Motors: Position getting reassigned without being asked to - Reproduce this

KathrynBaker commented 7 years ago

During commissioning on ZOOM a couple of times it has been noticed (and is the case at the moment), that the 'position' of an axis has been altered.

The axes on ZOOM have not been moved, they are all at their forward limit, they should all be reading 0 (or close to 0), but MTR0204 and MTR0208 have had their position jump to -5.42 and -4.22 respectively, during a number of restarts of the IOC and config changes.

This is a potentially catastrophic behaviour for a running experiment, so time should be taken to see if this can be reproduced (ZOOM could be used for this at the moment), and then see if a resolution can be found.

This ticket should be used to see if this can be reliably reproduced, after which a second ticket can be written to see if it can be avoided, or if the resolution is obvious once reproduction of the issue is possible, then a ticket to fix it can be written.

GDH-ISIS commented 7 years ago

During commissioning, I gave the axes names in the EPICS "world" (.DESC field). For Galil_02, these names appear to have been changed and are no longer referring to the beam line motion control slits. (This may have been related to getting the globals.txt file operational on ZOOM). It would be good to appreciate why this has happened as we are going to lose our axis identifiers for driving the beam line.
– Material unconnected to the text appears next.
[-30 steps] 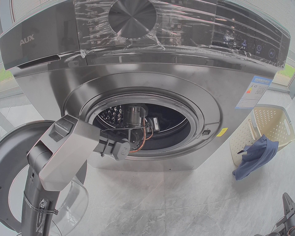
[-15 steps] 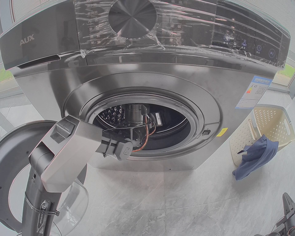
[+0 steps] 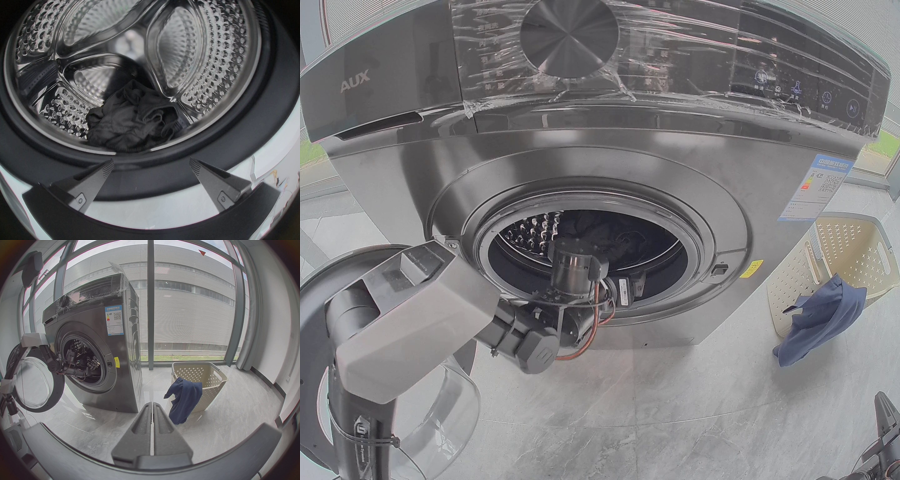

I believe Galil_01 and Galil_03 axis names appear to be fine.

KathrynBaker commented 7 years ago

I have so far spent 2 and a half hours actively trying to reproduce this bug, and so far I have been unable to do so, I will try again once more on another date

kjwoodsISIS commented 7 years ago

Similar problem reported on LARMOR:

From: Dalgliesh, Robert (STFC,RAL,ISIS) Sent: 14 March 2017 22:00 To: Howells, Gareth (STFC,RAL,ISIS); Akeroyd, Freddie (STFC,RAL,ISIS); Woods, Kevin (Tessella,RAL,ISIS) Cc: Washington, Adam (STFC,RAL,ISIS); Nilsen, Goran (STFC,RAL,ISIS); Stewart, Ross (STFC,RAL,ISIS) Subject: Larmor bench limits

Hi, We have been seeing some very odd problems with the Larmor rotating bench over the past couple of days.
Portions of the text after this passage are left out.